Contemplación de la vida En un pueblo montañoso de Italia, el tiempo tal como lo conocemos parece haberse congelado. Lejos de la alta tecnología a la que nos acostumbra la vida moderna, los días transcurren con la cadencia de hace siglos en medio de ritos cotidianos que se mantienen más o menos inmutables. Así, un anciano cuida sus cabras y palia sus enfermedades con polvo de iglesia, los aldeanos recrean el Via Crucis en un primaveral viernes santo, los animales nacen y crecen mientras los árboles completan su ciclo vital, y el hombre se dedica a aprovechar todo aquello que la naturaleza ofrece no sólo a sus necesidades, sino a sus ritos y celebraciones. En este filme que abunda en planos inmóviles, panorámicas fotográficas preciosas y sonido ambiente, Michelangelo Frammartino recurre a un registro de tipo documental para que sus personajes (sean éstos humanos, animales, el propio paisaje de la aldea y sus alrededores) discurran en la historia prescindiendo de palabras.
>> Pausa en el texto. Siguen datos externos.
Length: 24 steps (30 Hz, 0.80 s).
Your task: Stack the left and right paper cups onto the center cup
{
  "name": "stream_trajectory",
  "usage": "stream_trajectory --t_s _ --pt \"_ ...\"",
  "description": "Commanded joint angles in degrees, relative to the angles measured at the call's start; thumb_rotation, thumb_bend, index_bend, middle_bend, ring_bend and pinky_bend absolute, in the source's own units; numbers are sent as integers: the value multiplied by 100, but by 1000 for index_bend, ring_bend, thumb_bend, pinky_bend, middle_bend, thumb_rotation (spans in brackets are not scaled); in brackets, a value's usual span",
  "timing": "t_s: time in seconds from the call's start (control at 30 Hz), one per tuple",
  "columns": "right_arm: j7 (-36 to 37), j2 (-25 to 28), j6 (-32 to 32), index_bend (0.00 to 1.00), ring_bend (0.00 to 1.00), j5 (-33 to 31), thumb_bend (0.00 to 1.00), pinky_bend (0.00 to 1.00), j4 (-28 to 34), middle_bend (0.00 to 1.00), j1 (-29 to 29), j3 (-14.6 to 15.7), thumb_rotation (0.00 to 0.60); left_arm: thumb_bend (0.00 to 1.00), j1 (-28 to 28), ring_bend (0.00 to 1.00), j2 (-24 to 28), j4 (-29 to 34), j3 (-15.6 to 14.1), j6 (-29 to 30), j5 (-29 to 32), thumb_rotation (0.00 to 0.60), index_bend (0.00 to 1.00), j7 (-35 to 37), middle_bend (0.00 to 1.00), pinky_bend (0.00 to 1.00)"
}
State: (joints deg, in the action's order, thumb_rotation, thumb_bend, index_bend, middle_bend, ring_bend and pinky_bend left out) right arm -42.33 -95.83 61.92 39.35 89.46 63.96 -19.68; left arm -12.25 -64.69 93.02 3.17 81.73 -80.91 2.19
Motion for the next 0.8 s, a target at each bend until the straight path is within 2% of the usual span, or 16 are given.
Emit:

Los diálogos, si existen, son inaudibles; el sonido ambiente captura más que nada el murmullo de la naturaleza, los pasos de los aldeanos en la gravilla, el petardeo de algún vehículo vetusto que recorre cansinamente la montaña. Todo apunta a un único hilo conductor: el transcurso de las estaciones y el ciclo vital del mundo a través de sus criaturas. En definitiva, estamos frente a un producto fundamentalmente visual, destinado a un disfrute sin apuros ni pretensiones. Pese a una gran recepción a nivel crítica, el público general puede sentirse abrumado por la sobreabundancia de planos largos y fijos, el minucioso seguimiento que las cámaras hacen de los animales y la carencia de un argumento tradicional sostenido mediante interacciones, que este género no favorece. Pese a su relativamente corta duración, tiene esa cualidad no siempre positiva de hacerse más larga; quizá por eso, sólo es recomendable (muy recomendable) a ese público particularmente predispuesto que sabe bien lo que encontrará al ingresar a la sala.